Exercise prompt: Which of the lines in the data mention the string "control"? List them all.

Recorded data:
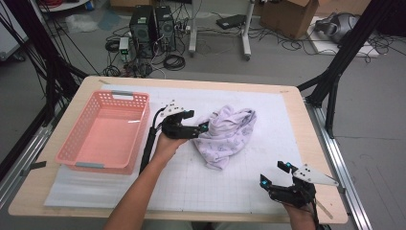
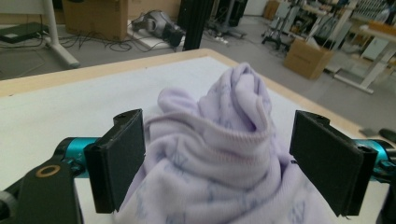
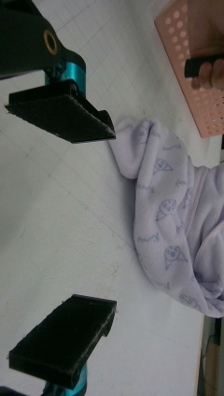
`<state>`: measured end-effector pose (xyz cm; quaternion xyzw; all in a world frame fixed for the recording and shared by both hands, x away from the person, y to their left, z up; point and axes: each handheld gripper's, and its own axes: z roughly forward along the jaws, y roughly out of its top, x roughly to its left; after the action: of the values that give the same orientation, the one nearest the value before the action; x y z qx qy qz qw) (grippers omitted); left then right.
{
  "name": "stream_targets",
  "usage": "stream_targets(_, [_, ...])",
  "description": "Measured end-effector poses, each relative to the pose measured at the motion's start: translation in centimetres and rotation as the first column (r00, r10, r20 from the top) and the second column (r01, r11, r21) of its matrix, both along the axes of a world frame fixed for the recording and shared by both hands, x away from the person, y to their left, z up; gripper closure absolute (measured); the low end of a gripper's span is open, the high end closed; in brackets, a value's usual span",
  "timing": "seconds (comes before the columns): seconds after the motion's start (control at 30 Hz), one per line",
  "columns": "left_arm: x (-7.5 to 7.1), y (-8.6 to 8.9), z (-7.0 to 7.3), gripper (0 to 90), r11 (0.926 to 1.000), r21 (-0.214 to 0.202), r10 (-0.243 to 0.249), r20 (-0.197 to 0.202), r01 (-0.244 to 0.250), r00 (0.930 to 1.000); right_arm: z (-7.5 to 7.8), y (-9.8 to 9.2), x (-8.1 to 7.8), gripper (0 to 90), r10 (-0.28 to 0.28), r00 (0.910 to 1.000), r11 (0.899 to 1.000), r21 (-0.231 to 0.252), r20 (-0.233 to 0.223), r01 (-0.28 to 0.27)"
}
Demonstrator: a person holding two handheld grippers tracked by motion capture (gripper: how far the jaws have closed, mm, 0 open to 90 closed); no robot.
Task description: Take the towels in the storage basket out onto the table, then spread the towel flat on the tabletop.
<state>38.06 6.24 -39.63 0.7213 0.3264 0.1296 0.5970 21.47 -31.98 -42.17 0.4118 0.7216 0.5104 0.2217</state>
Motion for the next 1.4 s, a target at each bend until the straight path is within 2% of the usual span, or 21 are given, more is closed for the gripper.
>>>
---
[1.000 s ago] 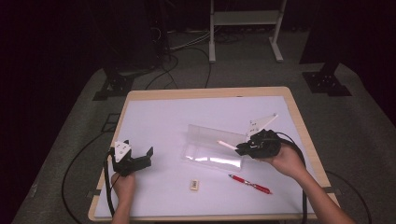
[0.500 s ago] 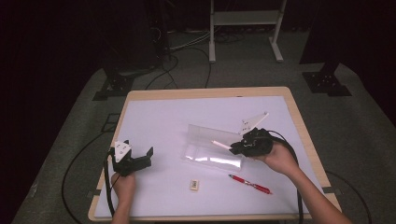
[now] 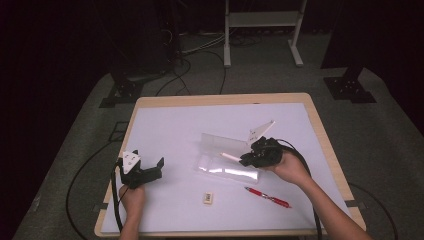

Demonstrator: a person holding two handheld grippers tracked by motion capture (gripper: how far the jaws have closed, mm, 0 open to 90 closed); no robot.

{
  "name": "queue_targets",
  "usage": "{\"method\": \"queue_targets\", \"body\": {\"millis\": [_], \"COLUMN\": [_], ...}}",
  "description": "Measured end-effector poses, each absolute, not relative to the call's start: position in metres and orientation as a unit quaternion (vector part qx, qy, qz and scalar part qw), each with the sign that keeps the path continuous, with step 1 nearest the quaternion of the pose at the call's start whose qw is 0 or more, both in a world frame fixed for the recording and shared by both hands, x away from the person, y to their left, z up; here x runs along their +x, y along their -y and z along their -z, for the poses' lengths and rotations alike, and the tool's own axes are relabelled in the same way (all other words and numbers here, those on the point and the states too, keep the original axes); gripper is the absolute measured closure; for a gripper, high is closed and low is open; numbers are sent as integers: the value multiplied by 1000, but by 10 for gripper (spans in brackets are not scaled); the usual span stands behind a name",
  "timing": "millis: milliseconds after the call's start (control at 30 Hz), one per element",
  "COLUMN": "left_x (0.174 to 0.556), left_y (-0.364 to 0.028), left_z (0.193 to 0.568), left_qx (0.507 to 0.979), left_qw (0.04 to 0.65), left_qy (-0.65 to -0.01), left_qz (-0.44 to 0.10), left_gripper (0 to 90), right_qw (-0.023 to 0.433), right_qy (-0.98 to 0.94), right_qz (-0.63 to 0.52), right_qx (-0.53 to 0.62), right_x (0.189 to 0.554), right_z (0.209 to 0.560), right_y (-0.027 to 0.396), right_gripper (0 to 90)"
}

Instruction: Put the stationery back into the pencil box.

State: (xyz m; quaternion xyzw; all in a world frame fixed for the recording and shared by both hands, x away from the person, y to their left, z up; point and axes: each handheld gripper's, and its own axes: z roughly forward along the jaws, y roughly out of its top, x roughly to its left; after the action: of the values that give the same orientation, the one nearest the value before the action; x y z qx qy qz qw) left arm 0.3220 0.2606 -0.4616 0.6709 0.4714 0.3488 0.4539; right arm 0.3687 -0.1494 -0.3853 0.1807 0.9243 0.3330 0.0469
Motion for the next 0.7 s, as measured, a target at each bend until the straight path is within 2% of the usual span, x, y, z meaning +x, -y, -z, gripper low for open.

Task solution:
  "timing": "seconds (comes before the columns): seconds after the motion's start (control at 30 Hz), one per line",
  "timing": "millis: milliseconds after the call's start (control at 30 Hz), one per element",

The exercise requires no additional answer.